About this Research Topic
So far, a majority of LCA studies have been retrospective in nature, as they analyze the impacts of existing systems. Such ex-post studies certainly provide valuable insights on the environmental consequences of current technologies and practices, however the full potential of methods such as LCA to steer industry and society towards environmentally sound solutions is realized when the assessment of new products, technologies and initiatives is performed ex-ante, i.e., in the earliest stages of development.
Then, such an early assessment provides the greatest opportunity to influence decision-making while the organizational effort and the financial cost to change the course of a project might still be relatively low. Accordingly, research programs such as Horizon Europe are going to require funded projects to prove already in their conception the sustainability of their proposed innovations compared to existing benchmarks.
It is thus clear that the frontier of quantitative sustainability assessment lays in its prospective or ex-ante application. However, when applying quantitative sustainability assessment in the early design stages of materials, processes and policies, new challenges arise.
• For novel materials, their environmental impacts depend on their potential performance in commercial applications, which has to be inferred from often limited data, collected in controlled conditions in laboratory environments. In addition, such assessments need to consider a (future) scale-up of the synthesis procedure of these materials and the modelling of uncertain end-of-life impacts.
• For innovative processes, an analysis of related, prospective environmental impacts implies envisioning a realistic scenario for industrial deployment that in principle should take into account e.g. opportunities of energy integration and technological learning.
• For policies of environmental interest (e.g. decisions on which technology subside in the energy and mobility sectors, the allocation of resources in research programs, the planning of waste management systems), the challenge is in forecasting future scenarios to assess policy alternatives, with due consideration of several intertwining effects.
Thus, the here presented Research Topic aims to offer a compendium of cutting-edge research in the field of prospective quantitative sustainability assessments, covering both methodological advances and relevant case studies.
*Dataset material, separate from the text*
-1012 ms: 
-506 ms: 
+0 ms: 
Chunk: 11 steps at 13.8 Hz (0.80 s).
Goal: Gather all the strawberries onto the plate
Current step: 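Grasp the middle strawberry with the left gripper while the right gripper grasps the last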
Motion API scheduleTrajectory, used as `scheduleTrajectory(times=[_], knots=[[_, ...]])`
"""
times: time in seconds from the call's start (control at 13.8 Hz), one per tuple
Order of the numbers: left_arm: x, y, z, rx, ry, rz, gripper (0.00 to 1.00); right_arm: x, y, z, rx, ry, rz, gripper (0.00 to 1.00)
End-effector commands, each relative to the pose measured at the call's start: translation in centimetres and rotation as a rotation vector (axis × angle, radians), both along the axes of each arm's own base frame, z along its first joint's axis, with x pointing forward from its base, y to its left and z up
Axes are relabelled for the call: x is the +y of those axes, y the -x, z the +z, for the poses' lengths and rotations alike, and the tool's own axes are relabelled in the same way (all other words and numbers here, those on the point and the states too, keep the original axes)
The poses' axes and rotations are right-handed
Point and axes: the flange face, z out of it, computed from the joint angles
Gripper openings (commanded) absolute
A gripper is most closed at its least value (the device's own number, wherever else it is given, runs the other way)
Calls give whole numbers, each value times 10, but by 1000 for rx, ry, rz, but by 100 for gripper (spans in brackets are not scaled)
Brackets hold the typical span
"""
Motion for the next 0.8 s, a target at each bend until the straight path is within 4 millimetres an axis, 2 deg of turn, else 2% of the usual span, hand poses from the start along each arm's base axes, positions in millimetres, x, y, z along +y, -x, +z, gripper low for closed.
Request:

For this, the Research Topic welcomes contributions that discuss opportunities and challenges of the ex-ante quantitative sustainability assessment of materials, processes and policies, including topical issues such as, but not limited to:
• Methodological frameworks for the analysis of the future impacts of novel materials or emerging technologies currently at their early development stages (i.e. TRL < 6);
• Streamlined estimate approaches or guidelines on the use of proxy data and/or processes in order to fill information gaps when performing quantitative assessments at early stages of a project;
• Methodologies and recommendations for the integration of specialist expertise (such as e.g. process engineering, economics, toxicology, and others) in order to increase the robustness and the coverage of ex-ante sustainability assessments;
• Modelling of End-of-Life impacts of novel materials and products;
• Approaches for the consideration of market-mediated effects in ex-ante sustainability assessments;
• Systematic integration of futures scenarios in background datasets in databases (e.g. approaches for the combination of prospective LCA and integrated assessment modelling);
• Management of the uncertainty owing to incomplete information when performing quantitative sustainability assessments at the early stage of projects;
• Need to expand the portfolio of impact assessment methods to better include emerging issues (e.g. plastics pollution, biological hazard);
• Methodological advancements and/or finalized case studies for the integration of social and economic pillars in ex-ante sustainability assessment;
• Methodological advancements and/or finalized case studies related to the contextualization of early-stage systems in the near future considering the evolution of society, policies and economy;
• Successful examples of application and case studies in the use of LCA and/or other sustainability metrics to guide the early development of novel materials and processes;
• Critical discussion of the potential and the limitations of ex-ante sustainability assessment approaches in specific sectors
Keywords: life cycle assessment, early integration, methodology, quantitative sustainability assessment, policies, materials, processes
Important Note: All contributions to this Research Topic must be within the scope of the section and journal to which they are submitted, as defined in their mission statements. Frontiers reserves the right to guide an out-of-scope manuscript to a more suitable section or journal at any stage of peer review.